• _Assignment_
Beginning at the top of the data below, write out every line exactly until you reach the line with "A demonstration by", and include that line.
=-=-=
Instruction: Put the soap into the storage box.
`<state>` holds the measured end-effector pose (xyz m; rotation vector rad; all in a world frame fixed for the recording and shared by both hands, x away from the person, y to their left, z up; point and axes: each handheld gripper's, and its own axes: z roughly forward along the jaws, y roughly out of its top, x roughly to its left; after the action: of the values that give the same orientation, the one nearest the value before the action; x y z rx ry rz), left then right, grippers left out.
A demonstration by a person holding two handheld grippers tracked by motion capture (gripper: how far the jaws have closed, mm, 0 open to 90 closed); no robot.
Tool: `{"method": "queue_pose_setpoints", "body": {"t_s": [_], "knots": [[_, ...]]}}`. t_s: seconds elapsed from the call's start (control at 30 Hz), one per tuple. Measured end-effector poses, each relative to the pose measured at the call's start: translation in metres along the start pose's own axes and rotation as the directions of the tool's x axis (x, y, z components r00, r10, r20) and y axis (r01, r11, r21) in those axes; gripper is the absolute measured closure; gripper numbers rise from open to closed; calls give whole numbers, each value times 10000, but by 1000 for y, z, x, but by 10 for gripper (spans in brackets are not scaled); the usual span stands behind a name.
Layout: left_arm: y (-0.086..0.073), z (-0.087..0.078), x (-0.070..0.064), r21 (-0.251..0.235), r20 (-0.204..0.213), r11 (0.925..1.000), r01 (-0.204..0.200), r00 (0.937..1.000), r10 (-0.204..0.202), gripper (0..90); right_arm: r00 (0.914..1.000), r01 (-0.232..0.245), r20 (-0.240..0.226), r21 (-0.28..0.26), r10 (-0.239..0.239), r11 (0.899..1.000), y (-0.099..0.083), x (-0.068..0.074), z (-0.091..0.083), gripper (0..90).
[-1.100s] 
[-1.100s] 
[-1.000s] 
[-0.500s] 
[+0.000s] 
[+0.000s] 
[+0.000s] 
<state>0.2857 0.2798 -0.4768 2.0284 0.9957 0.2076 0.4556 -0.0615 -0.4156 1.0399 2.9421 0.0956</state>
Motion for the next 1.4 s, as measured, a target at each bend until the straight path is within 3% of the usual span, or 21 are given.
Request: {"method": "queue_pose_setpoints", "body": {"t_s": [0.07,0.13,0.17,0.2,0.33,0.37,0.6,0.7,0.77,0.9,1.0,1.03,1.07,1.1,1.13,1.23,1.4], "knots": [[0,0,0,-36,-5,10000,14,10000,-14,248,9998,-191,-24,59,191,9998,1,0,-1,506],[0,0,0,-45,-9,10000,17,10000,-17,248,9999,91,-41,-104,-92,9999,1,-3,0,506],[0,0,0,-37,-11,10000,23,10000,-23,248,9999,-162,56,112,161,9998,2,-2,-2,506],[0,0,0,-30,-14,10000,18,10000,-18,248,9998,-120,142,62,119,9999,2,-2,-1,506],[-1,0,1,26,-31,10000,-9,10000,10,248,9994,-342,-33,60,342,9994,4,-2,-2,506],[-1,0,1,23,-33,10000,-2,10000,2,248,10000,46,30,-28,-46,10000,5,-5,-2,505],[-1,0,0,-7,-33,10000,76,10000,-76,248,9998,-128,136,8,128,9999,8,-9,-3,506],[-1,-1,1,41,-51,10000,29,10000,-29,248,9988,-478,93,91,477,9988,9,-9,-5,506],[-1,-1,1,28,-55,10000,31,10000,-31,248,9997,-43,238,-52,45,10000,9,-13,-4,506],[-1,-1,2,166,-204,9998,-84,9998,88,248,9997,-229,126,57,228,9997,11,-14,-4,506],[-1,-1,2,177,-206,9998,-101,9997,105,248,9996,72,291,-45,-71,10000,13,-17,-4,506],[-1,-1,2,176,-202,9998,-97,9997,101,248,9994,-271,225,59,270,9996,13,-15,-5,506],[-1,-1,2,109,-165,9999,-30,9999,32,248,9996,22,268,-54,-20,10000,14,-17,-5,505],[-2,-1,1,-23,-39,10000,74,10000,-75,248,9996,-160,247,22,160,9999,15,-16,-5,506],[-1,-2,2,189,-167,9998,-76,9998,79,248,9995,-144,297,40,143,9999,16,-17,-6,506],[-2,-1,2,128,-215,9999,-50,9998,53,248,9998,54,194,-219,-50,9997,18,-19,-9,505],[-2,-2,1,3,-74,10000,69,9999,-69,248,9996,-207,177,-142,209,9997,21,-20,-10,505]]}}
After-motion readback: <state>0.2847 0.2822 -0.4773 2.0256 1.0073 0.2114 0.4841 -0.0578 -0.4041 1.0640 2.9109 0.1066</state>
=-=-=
• _Response area_
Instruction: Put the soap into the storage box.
`<state>` holds the measured end-effector pose (xyz m; rotation vector rad; all in a world frame fixed for the recording and shared by both hands, x away from the person, y to their left, z up; point and axes: each handheld gripper's, and its own axes: z roughly forward along the jaws, y roughly out of its top, x roughly to its left; after the action: of the values that give the same orientation, the one nearest the value before the action; x y z rx ry rz), left then right, grippers left out.
A demonstration by a person holding two handheld grippers tracked by motion capture (gripper: how far the jaws have closed, mm, 0 open to 90 closed); no robot.

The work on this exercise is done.